- **Assigned task**
Count how many lines in the data hold the word "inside", and give that number alone.

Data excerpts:
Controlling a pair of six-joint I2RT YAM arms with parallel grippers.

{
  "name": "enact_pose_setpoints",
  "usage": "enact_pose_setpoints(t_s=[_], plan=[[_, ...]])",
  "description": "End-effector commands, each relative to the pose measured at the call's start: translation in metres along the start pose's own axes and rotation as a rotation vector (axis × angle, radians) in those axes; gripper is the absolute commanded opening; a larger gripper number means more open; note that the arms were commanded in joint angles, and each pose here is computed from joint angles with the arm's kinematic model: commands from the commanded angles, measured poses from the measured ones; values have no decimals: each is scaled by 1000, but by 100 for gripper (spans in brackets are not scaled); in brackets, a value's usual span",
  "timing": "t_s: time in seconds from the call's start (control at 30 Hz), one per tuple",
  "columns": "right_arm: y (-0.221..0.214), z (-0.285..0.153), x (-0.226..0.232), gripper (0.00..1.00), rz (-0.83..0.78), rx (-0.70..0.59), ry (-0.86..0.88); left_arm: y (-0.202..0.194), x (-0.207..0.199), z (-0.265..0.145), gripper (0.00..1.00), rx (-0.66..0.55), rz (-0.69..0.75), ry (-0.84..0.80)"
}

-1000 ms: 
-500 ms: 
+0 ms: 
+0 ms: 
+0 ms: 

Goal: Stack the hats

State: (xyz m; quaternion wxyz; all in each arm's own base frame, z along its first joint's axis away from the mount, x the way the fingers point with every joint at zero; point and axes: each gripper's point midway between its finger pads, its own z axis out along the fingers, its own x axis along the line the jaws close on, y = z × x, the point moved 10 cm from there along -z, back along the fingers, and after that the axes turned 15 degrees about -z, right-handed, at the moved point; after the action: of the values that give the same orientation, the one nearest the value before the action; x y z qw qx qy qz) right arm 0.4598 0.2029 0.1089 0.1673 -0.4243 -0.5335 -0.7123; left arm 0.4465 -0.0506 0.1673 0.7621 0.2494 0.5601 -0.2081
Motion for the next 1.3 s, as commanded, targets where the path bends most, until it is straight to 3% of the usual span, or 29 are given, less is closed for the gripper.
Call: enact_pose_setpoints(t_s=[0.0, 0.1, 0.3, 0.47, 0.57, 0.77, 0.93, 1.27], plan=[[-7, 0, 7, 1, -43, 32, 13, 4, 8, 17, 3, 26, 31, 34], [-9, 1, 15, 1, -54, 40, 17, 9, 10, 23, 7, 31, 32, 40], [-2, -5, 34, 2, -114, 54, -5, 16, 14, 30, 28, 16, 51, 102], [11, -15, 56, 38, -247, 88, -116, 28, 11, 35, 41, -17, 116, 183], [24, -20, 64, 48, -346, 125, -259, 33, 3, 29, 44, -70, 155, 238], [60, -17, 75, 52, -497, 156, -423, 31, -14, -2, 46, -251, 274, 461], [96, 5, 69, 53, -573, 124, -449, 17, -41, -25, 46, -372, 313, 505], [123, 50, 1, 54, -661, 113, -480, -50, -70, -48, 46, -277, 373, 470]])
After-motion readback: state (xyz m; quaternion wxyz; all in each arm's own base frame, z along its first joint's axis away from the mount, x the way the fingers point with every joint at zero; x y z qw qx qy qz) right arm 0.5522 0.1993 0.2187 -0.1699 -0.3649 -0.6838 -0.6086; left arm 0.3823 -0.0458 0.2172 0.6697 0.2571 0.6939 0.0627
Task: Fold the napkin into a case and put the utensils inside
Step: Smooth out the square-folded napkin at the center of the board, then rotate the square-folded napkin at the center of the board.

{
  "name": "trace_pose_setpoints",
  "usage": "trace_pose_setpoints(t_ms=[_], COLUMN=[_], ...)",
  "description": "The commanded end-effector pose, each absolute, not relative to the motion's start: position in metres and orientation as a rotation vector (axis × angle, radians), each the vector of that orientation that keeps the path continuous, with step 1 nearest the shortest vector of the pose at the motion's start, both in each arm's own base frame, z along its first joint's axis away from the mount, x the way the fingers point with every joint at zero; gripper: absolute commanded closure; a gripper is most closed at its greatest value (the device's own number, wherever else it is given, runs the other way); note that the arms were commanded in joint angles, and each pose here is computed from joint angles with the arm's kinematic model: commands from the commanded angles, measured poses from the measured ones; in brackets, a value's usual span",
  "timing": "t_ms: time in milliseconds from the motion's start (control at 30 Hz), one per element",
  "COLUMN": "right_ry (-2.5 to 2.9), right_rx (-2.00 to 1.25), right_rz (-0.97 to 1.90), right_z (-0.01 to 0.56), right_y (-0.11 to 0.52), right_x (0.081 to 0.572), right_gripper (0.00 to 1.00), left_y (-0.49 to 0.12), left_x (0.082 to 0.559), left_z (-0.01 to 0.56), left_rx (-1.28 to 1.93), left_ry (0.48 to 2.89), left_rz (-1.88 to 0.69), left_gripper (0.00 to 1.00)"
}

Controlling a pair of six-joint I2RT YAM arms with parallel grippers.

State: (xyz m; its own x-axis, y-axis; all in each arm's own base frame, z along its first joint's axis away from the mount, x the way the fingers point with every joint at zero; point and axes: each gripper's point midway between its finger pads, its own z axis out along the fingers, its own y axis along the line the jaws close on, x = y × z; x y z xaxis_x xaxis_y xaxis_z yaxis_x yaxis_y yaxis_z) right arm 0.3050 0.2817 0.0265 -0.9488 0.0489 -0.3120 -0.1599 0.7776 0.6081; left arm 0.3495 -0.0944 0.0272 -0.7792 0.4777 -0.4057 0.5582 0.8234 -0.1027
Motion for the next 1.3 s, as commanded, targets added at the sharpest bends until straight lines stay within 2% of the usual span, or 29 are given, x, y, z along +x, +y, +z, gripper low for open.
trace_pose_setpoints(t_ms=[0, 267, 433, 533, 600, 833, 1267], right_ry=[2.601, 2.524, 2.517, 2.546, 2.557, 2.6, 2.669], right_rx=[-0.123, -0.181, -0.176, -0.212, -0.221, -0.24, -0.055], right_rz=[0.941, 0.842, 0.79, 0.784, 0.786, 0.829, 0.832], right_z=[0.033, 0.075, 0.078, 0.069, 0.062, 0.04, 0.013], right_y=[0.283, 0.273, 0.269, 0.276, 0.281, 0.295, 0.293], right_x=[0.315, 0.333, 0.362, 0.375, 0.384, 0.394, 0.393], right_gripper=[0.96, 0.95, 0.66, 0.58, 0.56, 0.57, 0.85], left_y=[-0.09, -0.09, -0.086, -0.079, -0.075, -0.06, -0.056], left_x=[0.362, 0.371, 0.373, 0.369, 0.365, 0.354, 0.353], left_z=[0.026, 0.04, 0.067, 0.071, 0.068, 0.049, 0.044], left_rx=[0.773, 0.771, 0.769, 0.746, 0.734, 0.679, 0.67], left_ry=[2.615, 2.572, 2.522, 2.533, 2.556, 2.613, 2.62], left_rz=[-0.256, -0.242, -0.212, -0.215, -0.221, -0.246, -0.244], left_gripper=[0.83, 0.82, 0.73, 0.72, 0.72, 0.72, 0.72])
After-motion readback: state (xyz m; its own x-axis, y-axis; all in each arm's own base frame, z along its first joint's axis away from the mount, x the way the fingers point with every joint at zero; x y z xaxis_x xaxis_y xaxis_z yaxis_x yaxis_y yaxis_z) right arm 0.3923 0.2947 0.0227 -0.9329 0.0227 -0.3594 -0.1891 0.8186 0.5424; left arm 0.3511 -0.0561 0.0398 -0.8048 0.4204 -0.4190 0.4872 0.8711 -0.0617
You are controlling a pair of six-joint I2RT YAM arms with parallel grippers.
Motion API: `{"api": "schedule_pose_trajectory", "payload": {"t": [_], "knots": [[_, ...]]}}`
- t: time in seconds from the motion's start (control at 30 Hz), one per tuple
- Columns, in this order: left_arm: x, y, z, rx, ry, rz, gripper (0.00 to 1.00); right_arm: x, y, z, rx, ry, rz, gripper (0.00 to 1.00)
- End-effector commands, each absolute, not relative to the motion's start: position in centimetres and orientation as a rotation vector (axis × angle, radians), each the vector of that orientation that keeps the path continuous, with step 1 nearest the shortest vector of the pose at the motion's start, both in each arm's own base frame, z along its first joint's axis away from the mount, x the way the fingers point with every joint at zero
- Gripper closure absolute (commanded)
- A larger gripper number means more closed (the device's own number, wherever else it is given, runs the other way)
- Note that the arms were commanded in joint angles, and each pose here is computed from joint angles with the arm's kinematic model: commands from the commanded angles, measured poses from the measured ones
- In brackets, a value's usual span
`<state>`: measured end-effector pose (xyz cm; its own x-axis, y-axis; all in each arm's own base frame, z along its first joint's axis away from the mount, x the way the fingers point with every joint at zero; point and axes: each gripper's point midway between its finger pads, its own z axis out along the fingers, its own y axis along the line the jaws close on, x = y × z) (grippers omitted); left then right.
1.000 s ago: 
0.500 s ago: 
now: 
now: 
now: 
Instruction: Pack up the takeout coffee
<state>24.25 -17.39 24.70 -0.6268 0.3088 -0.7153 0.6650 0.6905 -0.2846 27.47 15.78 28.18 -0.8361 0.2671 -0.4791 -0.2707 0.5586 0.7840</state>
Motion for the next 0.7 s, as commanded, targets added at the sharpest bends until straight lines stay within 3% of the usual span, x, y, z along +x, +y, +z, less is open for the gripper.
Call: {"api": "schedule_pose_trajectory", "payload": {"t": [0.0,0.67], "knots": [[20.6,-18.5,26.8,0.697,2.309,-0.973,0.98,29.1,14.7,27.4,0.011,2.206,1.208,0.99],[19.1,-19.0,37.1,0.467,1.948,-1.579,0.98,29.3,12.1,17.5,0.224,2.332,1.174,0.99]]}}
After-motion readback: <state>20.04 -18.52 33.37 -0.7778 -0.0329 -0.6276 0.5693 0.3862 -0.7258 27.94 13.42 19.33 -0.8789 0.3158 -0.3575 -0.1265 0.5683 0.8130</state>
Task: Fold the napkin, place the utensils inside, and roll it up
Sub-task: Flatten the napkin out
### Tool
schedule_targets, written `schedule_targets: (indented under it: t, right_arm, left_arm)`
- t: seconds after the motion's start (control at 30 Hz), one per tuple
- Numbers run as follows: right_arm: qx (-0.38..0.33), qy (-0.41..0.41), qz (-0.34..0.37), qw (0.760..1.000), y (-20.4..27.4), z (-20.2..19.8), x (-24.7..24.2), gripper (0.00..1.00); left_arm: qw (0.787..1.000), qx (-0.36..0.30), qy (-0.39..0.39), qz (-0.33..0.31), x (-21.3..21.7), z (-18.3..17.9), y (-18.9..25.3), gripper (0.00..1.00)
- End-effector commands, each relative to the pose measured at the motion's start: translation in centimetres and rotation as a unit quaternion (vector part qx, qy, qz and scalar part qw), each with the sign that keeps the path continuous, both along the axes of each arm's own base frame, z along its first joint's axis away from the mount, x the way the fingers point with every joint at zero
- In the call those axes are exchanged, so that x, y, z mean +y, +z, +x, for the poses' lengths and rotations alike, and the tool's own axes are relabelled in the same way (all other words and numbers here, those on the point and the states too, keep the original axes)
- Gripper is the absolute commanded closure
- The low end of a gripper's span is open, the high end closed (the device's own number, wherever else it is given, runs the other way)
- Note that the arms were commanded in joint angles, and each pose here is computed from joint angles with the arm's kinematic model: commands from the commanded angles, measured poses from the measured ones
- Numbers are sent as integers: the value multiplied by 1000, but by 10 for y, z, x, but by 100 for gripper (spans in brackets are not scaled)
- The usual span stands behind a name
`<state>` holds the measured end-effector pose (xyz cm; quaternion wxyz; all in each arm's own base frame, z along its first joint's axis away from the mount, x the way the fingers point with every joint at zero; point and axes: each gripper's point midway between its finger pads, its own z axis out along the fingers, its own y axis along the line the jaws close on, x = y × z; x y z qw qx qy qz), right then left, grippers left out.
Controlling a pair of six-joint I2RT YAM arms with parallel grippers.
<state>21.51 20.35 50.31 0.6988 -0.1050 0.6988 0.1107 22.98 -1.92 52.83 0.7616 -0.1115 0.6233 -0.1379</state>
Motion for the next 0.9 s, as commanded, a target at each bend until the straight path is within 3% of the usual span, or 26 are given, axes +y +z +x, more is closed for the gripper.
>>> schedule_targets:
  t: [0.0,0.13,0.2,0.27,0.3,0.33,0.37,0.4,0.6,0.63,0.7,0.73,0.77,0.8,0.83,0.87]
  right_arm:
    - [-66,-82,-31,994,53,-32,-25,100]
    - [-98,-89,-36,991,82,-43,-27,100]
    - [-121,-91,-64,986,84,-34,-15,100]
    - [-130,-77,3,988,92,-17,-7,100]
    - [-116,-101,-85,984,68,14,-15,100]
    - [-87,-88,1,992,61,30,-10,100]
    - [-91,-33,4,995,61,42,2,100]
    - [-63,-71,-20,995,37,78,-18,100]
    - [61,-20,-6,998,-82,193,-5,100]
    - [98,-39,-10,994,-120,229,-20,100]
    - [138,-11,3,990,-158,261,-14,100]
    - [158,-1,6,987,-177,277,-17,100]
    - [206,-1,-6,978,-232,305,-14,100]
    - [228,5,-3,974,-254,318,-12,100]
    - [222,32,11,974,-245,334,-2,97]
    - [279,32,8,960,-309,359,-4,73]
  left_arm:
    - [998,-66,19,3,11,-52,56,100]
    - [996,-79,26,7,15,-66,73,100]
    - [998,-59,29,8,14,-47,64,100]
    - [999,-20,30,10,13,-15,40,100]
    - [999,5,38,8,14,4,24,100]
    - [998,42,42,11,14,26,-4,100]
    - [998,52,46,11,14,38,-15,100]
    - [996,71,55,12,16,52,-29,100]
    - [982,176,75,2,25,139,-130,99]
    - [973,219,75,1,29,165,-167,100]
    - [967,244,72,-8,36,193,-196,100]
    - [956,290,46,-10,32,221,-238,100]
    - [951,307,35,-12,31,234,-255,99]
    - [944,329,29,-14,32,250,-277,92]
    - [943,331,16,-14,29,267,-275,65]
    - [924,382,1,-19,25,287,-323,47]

- **Exercise answer**
2